When I first entered this field in early 1990s, the notion of "tagging" was not really known. Indexing, on the other hand, was a recognized activity. There are two kinds of indexing:
1) Closed indexing or back-of-the-book indexing, where the index is created based solely on concepts found in a single monograph, and the index is created for that one monograph and is then  finished ("closed").
2) Open indexing, or what was then called database indexing, whereby index terms taken from a controlled vocabulary or thesaurus are assigned to multiple individual documents or digital assets, with the content ever growing over time and the same index terms will point to increasingly more documents over time.

Then, with the rise of social media, "tagging" became popular in the form of assigning keywords and names to photos or blogposts or other digital content. Initially, tagging was clearly different from indexing, because:
1) Tagging did not use a controlled vocabulary (aka thesaurus or taxonomy)
2) Tagging was done by creators and consumers of content, and not trained indexers. "Indexer" is a profession; "tagger" is not.

Indexing is also different from tagging by what results from it. If we look to the origin of the word "index", it means to indicate or to point (as with your index finger). So, the result of indexing is an "index" that the user can browse to locate referenced (if in print) or linked (if electronic) content.  A thesaurus/taxonomy and an index (a structured list of the terms that had been used for indexing) could be essentially the same thing.  Sometimes not the entire index is browsable but rather just a section via a type-ahead scroll-box feature. Tagging, on the other hand, with the lack of controlled vocabulary, does not result in any created work, just a folksonomy, which, with its multiple terms with the same or overlapping meaning, is not suitable for browsing. If displayed, tagging terms are shown by popularity instead, such as in a tag cloud, which is interesting, but not an accurate method for content findability and retrieval.

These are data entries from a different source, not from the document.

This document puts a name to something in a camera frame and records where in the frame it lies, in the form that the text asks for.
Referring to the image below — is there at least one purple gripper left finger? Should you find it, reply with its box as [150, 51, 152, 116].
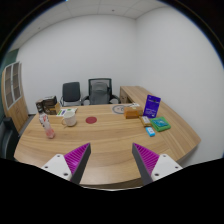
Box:
[42, 143, 91, 184]

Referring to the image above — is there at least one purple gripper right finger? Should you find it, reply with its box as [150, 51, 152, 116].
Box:
[132, 143, 182, 185]

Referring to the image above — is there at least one clear pink water bottle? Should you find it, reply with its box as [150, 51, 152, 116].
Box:
[39, 113, 55, 139]

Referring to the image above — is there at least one small blue white box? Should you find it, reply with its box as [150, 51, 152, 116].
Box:
[145, 127, 155, 137]

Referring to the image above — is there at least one green flat box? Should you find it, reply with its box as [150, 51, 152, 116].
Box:
[150, 117, 171, 132]

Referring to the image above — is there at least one brown yellow small packet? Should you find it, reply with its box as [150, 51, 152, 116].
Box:
[140, 116, 152, 127]

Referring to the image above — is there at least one white ceramic mug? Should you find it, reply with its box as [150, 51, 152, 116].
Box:
[62, 111, 77, 127]

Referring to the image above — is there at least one round red coaster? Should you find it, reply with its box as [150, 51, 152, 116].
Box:
[86, 116, 97, 124]

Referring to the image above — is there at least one white green paper leaflet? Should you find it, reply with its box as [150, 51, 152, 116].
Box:
[56, 108, 78, 117]

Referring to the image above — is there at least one orange wooden box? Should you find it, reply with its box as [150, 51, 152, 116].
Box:
[124, 107, 143, 119]

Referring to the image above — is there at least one brown cardboard box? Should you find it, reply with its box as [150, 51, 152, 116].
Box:
[44, 103, 60, 115]

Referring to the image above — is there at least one purple standing sign card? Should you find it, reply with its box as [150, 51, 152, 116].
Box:
[143, 95, 161, 118]

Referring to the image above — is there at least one dark printed box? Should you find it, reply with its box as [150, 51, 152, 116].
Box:
[36, 96, 57, 111]

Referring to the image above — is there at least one round grey patterned coaster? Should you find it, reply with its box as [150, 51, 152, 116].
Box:
[112, 105, 124, 114]

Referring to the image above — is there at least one black chair at left edge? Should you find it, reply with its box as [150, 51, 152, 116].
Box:
[0, 117, 19, 161]

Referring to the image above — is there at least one black office chair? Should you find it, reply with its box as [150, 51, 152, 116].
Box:
[60, 82, 81, 106]

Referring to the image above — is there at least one grey mesh office chair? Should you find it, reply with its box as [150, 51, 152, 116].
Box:
[82, 78, 121, 105]

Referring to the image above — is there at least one wooden cabinet with glass doors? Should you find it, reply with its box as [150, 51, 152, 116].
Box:
[1, 62, 28, 132]

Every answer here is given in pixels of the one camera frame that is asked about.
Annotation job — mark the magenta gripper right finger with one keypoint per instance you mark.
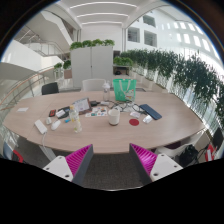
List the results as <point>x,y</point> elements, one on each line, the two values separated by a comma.
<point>152,167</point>

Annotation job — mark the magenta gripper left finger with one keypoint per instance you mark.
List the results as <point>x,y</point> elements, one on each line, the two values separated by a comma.
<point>72,167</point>

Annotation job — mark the clear plastic water bottle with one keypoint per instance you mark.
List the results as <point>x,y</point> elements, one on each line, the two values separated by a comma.
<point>74,117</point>

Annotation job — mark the black backpack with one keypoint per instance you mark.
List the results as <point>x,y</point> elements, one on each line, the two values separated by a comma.
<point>188,156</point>

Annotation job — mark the red round coaster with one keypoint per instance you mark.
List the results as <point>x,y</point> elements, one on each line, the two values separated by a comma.
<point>134,122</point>

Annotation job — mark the white computer mouse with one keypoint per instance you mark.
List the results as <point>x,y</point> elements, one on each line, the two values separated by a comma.
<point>55,125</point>

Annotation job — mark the white small packet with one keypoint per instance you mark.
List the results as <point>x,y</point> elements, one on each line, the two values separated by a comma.
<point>147,119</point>

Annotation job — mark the red black small case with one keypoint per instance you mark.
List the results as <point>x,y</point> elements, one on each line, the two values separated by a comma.
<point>52,113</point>

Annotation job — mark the dark blue notebook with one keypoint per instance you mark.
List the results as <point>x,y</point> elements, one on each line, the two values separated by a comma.
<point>150,111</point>

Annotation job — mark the sheet of colourful stickers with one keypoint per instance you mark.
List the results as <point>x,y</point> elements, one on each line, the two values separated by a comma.
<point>97,112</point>

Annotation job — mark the small tablet with stand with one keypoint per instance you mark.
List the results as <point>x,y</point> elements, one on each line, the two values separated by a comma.
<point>82,106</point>

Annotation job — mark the white mug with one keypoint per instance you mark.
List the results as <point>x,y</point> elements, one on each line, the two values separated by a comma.
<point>113,116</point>

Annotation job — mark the white paper note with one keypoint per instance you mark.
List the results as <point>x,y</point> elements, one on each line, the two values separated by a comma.
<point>22,109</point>

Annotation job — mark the black chair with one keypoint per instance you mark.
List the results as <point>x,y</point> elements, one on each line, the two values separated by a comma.
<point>50,88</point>

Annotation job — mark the green tote bag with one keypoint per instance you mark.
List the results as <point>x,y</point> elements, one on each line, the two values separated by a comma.
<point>124,89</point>

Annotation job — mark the white chair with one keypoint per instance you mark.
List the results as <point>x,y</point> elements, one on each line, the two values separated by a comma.
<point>92,84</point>

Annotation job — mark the clear bottle white cap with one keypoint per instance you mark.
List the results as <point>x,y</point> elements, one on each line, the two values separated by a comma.
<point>106,91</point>

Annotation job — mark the green plant hedge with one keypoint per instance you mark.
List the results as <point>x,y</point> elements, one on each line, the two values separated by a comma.
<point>191,79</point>

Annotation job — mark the white cabinet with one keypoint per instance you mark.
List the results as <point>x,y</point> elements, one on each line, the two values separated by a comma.
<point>91,63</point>

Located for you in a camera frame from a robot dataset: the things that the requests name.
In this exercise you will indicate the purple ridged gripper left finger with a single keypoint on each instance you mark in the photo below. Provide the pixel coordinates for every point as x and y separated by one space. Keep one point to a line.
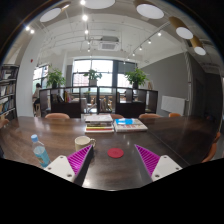
73 167

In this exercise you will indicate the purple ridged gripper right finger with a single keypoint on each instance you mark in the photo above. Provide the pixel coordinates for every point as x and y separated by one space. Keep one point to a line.
153 167

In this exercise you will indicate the clear water bottle blue cap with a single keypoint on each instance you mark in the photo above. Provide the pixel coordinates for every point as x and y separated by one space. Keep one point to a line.
40 152

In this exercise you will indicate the cream ceramic mug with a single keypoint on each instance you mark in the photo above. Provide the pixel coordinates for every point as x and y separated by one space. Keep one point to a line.
83 141

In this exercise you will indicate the red round coaster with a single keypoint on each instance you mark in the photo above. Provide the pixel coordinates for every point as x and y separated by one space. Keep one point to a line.
115 152

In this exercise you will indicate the stack of books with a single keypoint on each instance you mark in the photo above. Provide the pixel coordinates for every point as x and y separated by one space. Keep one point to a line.
99 124

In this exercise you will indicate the orange chair far left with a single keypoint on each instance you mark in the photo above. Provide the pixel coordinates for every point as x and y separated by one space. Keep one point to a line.
57 116

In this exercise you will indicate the orange chair back right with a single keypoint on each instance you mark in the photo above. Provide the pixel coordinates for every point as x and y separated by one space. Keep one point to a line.
174 115

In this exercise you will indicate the orange chair right side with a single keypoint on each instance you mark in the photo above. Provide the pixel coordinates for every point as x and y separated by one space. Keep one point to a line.
212 149

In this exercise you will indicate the book with blue cover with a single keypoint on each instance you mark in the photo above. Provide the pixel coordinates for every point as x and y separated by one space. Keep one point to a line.
129 125

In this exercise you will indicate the white board panel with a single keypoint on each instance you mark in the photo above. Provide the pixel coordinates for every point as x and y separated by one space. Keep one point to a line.
173 104

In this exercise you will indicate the dark open shelf divider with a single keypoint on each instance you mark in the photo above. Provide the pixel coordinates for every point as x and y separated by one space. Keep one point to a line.
75 101

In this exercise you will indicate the seated person in background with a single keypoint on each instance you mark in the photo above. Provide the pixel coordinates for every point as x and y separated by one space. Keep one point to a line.
36 95

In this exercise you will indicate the right potted green plant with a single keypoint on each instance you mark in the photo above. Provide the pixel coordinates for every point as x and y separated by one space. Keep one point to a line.
136 77

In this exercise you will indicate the potted green plant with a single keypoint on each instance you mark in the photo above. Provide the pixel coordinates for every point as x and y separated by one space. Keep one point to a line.
55 78
136 77
93 76

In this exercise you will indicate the left potted green plant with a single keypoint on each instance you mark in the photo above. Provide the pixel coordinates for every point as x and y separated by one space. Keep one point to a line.
55 78

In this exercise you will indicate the middle potted green plant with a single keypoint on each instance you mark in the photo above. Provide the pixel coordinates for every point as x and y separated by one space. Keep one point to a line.
93 76

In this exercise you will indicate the tall bookshelf with books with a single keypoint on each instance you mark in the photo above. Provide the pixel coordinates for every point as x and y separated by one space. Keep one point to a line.
8 81

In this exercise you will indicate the ceiling air conditioner unit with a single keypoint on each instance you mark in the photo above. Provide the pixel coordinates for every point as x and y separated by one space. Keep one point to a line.
108 43

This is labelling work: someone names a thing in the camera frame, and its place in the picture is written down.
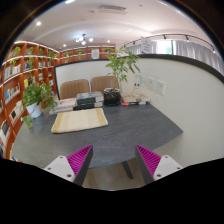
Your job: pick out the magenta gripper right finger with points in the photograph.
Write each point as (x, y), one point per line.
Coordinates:
(153, 166)

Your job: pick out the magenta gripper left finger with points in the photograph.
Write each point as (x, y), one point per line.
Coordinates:
(73, 167)

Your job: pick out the cream yellow striped towel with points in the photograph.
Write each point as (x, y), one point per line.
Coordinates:
(79, 120)

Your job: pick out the dark table leg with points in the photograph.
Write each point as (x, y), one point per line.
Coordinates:
(127, 169)

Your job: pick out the white book stack left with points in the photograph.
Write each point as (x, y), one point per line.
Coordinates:
(63, 105)

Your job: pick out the dark book stack centre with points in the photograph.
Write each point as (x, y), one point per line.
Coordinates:
(89, 100)

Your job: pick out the red book stack right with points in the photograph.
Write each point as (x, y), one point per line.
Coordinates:
(128, 99)

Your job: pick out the left tan chair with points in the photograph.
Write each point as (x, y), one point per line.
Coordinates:
(71, 89)

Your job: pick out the tan chair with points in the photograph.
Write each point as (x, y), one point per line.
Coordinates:
(101, 82)
(71, 89)

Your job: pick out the potted plant in white pot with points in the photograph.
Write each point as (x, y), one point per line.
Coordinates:
(35, 97)

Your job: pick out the right tan chair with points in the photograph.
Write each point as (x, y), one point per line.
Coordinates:
(101, 82)

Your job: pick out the white standing card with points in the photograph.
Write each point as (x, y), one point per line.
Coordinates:
(137, 83)

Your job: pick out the tall plant in black pot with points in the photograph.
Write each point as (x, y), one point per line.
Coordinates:
(121, 61)

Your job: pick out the orange wooden bookshelf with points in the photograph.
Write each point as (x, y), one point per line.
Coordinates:
(26, 63)

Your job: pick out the white hanging sign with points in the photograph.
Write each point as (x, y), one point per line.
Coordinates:
(145, 45)

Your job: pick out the white curtain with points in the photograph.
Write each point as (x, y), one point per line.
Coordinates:
(204, 54)

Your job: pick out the ceiling lamp cluster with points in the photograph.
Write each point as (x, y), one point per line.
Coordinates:
(83, 39)

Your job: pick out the white wall socket panel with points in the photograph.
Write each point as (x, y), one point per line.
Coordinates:
(154, 84)

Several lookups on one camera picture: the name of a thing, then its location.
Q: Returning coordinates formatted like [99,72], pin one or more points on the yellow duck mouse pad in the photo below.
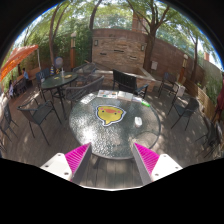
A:
[109,114]

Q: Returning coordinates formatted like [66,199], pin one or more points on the green marker pen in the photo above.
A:
[145,103]

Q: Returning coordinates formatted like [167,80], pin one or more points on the open booklet on table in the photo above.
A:
[107,94]

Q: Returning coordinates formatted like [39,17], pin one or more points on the white computer mouse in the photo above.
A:
[138,121]

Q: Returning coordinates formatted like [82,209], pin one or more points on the round glass patio table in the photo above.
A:
[114,141]

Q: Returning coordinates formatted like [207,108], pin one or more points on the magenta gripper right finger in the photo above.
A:
[153,166]

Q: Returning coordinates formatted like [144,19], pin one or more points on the round dark side table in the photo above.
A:
[57,82]

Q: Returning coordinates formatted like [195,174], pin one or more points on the brick fountain wall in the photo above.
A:
[118,48]

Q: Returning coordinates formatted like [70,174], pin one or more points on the white paper sheet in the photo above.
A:
[125,95]

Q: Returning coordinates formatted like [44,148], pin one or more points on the black chair far right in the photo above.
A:
[168,83]

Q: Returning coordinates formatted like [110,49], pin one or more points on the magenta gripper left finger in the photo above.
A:
[70,166]

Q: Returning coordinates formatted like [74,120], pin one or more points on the grey mesh chair left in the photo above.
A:
[37,112]

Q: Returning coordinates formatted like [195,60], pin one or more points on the black slatted patio chair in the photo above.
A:
[128,84]

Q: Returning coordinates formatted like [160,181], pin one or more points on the grey mesh chair near table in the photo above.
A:
[73,94]

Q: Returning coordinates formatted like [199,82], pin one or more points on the person in blue shirt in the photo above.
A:
[25,74]

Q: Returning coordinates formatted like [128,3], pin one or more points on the orange patio umbrella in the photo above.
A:
[17,55]

In time, enterprise software adopted social media methods, user interfaces, and features. As a consequence, tagging became more formalized as an employee task, and folksonomies got edited into controlled vocabularies or taxonomies, if not at least becoming sources for taxonomy terms. So, now tagging may be done with or without a controlled vocabulary, and both consumers and professional editors/content managers (if not “taggers”) do tagging.

"Tags" and "tagging" are now also designated features content management and digital asset management software, and content editors "tag" with terms from a controlled list. As such, the distinctions between "indexing" and "tagging" have become blurred, and what this activity is called may depend on what the software vendor, the industry (publishing may prefer to call it indexing, whereas ecommerce calls it tagging), and the corporate culture prefers to call it.

The designation of “indexing”, as open index creation, is also becoming less common as the full display of indexes has become less common. Search boxes (even if what the user enters into it is matched against a thesaurus) have often replaced long alphabetized lists of subject entries and subentries. We continue to find indexes at the back of books, but online for electronic content the displayed browsable index is less common than it used to be.